Go through the lines below and tally each one holding "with". Write only the total.

START Data segment

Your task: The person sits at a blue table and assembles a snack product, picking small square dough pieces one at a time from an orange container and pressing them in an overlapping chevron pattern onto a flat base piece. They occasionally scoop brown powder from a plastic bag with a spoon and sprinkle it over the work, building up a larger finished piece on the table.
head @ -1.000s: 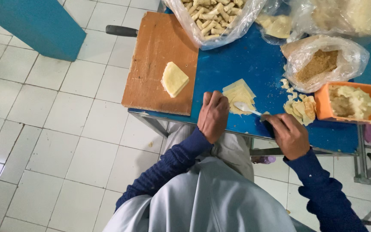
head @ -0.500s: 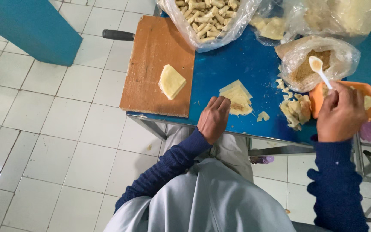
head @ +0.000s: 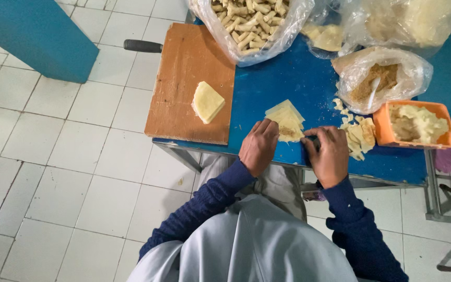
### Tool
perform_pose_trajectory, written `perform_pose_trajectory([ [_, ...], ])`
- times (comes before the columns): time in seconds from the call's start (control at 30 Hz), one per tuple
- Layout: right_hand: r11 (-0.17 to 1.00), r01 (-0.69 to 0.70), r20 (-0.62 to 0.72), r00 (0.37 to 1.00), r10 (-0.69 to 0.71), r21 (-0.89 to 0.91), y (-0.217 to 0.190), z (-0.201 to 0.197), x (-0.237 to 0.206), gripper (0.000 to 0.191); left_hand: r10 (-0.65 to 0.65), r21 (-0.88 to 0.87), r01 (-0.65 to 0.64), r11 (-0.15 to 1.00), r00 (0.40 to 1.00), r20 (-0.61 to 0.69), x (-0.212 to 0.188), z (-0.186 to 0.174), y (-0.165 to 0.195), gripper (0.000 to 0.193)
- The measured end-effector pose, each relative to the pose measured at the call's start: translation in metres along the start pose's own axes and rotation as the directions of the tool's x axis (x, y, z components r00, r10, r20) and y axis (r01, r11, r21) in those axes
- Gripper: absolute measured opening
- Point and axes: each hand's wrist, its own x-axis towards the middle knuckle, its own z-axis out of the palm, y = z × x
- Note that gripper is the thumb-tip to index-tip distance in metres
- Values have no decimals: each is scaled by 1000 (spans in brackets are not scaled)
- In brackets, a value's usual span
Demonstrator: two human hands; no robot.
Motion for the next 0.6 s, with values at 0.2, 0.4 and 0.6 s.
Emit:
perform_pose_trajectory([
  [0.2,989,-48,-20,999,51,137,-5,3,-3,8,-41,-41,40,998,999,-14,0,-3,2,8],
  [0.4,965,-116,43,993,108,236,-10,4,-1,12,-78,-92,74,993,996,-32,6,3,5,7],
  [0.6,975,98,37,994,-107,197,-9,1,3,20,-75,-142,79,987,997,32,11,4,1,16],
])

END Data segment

# Response box
2